> _Your objective_
In the data below, find the line that contains "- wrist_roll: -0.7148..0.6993" and the line that contains "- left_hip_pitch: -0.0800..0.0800". Copy both, plus every line between them, exactly.
★ ★ ★ ★ ★ ★ ★
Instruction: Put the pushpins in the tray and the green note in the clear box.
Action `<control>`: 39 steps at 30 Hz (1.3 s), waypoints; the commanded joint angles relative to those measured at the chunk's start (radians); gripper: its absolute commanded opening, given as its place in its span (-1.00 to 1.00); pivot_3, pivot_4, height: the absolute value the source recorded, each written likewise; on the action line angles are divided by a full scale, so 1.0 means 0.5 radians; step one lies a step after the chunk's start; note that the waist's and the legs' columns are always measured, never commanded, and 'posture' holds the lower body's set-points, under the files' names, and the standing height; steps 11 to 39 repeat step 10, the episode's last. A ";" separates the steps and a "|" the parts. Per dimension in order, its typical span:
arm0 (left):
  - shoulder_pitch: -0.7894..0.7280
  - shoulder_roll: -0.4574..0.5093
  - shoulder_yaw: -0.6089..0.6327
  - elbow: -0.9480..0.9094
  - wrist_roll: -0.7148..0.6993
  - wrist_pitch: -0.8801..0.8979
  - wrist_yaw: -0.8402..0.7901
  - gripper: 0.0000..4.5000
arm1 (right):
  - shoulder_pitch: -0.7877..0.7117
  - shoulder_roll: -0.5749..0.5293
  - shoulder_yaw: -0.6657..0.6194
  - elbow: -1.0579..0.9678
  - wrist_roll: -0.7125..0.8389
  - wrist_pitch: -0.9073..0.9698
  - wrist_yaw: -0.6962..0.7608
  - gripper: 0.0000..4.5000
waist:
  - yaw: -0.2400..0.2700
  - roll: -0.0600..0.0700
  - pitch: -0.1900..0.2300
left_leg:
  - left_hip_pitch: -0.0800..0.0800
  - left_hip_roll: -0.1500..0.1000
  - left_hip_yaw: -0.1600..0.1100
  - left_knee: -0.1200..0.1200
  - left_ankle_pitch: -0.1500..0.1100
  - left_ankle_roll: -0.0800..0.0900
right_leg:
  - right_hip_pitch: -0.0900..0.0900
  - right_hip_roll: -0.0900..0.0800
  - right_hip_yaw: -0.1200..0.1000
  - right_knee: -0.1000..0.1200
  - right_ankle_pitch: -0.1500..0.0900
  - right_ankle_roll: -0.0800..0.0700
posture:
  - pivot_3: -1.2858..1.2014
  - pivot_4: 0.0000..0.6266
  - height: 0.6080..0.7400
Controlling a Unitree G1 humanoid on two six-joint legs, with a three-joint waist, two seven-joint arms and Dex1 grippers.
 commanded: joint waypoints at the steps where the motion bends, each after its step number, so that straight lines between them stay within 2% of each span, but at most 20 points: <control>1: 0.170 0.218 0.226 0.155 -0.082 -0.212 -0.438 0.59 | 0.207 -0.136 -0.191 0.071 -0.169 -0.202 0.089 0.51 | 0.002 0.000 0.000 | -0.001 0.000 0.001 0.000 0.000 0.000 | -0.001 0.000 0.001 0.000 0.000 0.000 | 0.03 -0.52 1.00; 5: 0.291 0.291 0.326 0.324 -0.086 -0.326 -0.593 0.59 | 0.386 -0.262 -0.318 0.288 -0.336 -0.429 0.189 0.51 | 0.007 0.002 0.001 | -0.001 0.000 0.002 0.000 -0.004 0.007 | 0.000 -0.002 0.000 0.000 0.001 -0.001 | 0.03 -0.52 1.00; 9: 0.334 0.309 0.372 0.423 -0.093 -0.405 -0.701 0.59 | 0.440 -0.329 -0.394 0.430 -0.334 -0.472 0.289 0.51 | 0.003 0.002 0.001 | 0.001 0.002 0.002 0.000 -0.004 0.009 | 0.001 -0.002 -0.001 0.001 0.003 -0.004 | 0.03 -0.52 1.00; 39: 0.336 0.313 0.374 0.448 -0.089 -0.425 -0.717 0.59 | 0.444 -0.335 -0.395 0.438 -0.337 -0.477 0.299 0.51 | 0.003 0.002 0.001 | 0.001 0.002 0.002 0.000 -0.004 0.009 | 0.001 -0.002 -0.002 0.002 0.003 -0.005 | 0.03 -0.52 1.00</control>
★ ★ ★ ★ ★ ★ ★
> _Solution to the problem_
  - wrist_roll: -0.7148..0.6993
  - wrist_pitch: -0.8801..0.8979
  - wrist_yaw: -0.8402..0.7901
  - gripper: 0.0000..4.5000
arm1 (right):
  - shoulder_pitch: -0.7877..0.7117
  - shoulder_roll: -0.5749..0.5293
  - shoulder_yaw: -0.6657..0.6194
  - elbow: -1.0579..0.9678
  - wrist_roll: -0.7125..0.8389
  - wrist_pitch: -0.9073..0.9698
  - wrist_yaw: -0.6962..0.7608
  - gripper: 0.0000..4.5000
waist:
  - yaw: -0.2400..0.2700
  - roll: -0.0600..0.0700
  - pitch: -0.1900..0.2300
left_leg:
  - left_hip_pitch: -0.0800..0.0800

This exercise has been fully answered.